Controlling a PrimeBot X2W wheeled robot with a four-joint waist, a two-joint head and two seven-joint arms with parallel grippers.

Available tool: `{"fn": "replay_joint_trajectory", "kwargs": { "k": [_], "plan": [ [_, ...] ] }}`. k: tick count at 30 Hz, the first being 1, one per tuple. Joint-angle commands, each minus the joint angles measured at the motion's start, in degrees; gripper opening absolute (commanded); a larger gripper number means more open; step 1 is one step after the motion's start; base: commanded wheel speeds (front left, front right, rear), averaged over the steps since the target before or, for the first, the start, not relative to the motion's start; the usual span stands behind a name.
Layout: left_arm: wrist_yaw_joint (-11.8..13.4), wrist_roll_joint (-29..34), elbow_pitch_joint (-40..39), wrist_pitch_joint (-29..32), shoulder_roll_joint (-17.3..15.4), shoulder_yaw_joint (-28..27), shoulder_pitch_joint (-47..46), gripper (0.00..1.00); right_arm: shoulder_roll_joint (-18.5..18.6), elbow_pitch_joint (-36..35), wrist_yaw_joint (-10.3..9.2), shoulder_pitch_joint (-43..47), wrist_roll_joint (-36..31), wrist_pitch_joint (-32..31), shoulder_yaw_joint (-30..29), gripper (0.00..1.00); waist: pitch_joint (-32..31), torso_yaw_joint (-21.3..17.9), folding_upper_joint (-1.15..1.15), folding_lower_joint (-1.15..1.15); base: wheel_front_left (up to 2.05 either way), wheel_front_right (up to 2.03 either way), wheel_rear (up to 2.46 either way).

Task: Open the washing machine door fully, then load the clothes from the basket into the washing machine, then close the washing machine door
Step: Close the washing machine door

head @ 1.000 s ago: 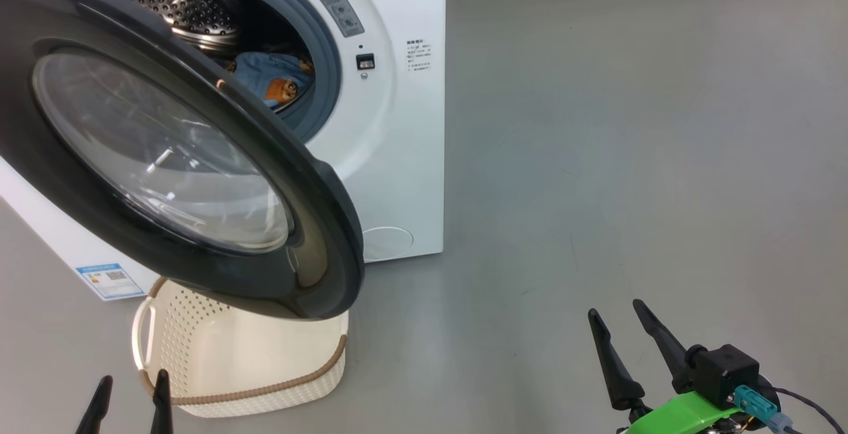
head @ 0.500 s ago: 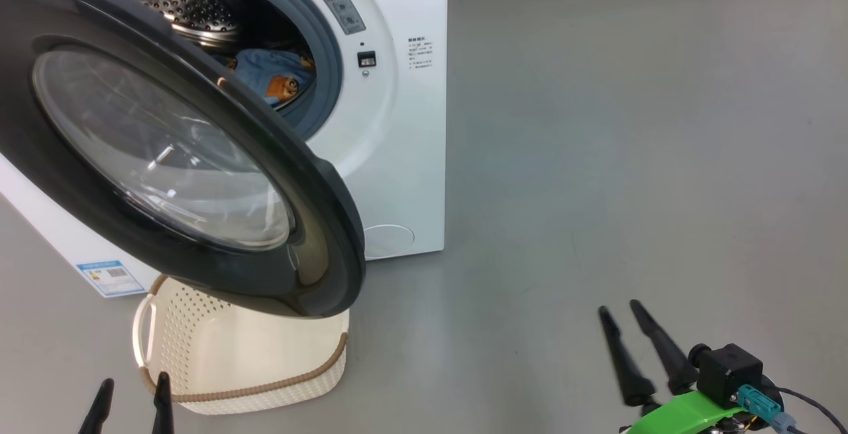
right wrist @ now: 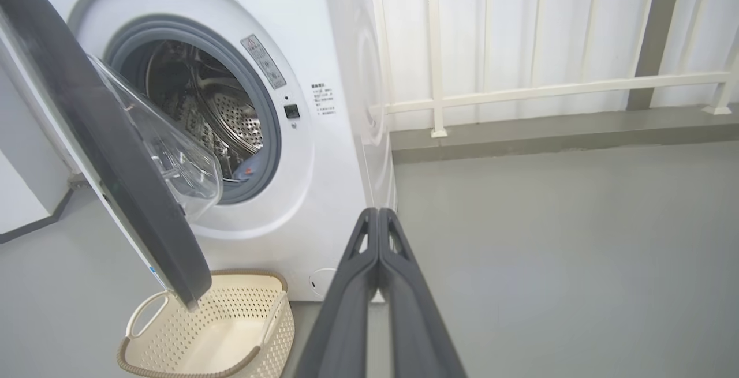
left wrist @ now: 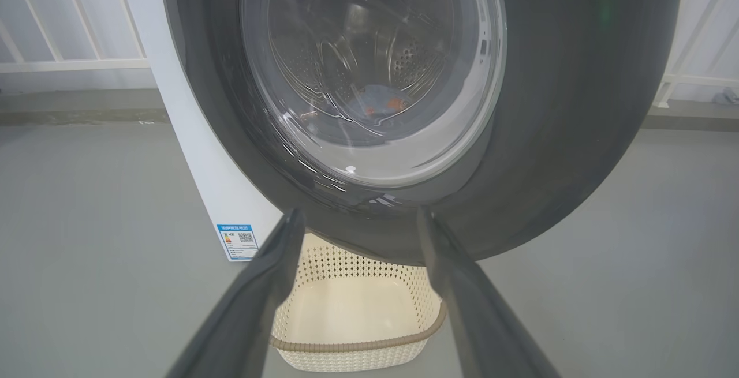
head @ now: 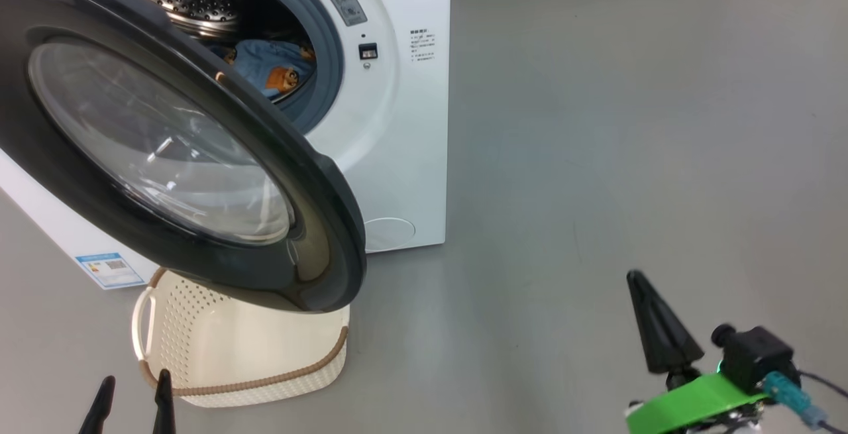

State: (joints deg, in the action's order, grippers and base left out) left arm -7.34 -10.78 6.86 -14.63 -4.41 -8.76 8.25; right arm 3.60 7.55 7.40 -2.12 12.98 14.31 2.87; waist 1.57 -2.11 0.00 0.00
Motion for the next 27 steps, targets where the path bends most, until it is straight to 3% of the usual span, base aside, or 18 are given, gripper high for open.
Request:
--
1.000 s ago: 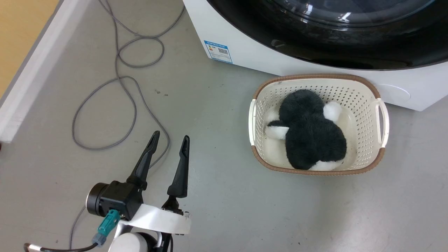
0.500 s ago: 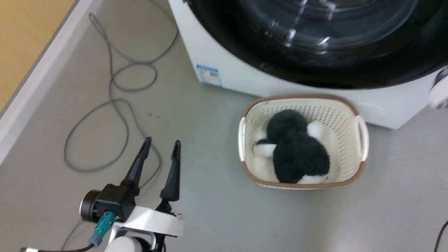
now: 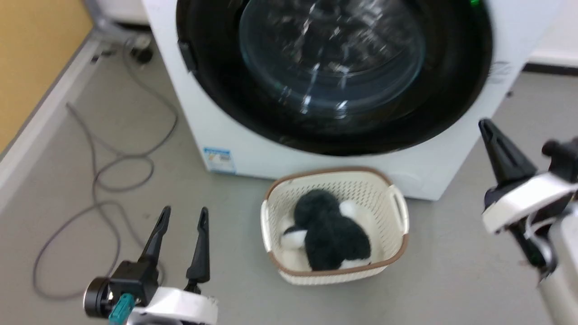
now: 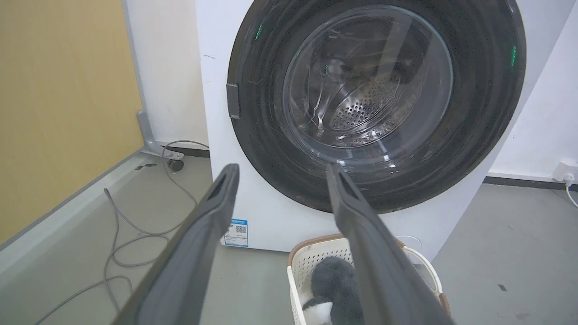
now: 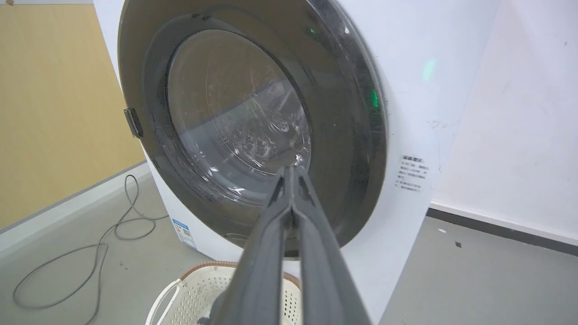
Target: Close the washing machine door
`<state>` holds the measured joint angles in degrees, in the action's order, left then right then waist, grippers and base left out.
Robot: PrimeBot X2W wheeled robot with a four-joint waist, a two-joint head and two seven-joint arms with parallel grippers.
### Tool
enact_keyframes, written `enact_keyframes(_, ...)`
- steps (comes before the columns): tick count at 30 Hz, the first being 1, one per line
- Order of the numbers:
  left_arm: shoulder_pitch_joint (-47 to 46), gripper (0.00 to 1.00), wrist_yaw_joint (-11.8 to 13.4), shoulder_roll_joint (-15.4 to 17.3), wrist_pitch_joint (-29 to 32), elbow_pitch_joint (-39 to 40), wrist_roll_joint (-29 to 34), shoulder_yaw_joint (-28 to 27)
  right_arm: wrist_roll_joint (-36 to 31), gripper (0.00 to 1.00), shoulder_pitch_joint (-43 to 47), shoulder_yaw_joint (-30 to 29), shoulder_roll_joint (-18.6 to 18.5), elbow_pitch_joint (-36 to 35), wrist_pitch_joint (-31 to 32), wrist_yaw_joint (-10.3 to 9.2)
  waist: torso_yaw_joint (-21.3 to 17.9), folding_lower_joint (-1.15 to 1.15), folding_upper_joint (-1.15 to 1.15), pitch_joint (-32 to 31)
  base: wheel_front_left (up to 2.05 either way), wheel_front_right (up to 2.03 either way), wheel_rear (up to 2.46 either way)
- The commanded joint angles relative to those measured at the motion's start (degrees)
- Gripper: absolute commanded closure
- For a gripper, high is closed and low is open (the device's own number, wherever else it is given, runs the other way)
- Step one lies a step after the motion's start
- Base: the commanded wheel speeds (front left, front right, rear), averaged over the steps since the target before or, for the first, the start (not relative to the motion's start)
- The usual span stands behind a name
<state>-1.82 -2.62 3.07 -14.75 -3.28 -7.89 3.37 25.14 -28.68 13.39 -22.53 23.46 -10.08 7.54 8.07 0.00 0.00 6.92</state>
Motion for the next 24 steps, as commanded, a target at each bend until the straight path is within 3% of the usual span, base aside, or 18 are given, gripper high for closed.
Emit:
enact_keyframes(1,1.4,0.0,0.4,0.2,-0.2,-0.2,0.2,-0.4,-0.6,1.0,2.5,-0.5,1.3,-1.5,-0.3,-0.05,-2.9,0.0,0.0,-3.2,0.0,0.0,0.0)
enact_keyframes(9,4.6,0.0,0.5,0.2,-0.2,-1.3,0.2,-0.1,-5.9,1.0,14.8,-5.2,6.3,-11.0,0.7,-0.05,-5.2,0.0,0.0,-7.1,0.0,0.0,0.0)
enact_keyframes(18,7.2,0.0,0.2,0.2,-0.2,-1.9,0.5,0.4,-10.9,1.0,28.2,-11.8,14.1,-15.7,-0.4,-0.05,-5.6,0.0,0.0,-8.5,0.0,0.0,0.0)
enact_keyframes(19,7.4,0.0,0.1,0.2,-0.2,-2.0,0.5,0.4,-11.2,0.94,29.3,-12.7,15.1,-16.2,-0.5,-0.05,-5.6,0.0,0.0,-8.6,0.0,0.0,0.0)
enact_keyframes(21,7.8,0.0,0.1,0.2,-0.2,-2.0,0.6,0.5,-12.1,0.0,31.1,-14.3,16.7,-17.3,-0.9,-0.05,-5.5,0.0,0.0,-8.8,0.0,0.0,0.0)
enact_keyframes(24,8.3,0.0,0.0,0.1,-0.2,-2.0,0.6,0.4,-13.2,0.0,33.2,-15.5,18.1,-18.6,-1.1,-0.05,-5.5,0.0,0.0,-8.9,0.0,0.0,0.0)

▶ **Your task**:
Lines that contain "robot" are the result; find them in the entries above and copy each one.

▶ **Answer**:
Controlling a PrimeBot X2W wheeled robot with a four-joint waist, a two-joint head and two seven-joint arms with parallel grippers.
Robot: PrimeBot X2W wheeled robot with a four-joint waist, a two-joint head and two seven-joint arms with parallel grippers.

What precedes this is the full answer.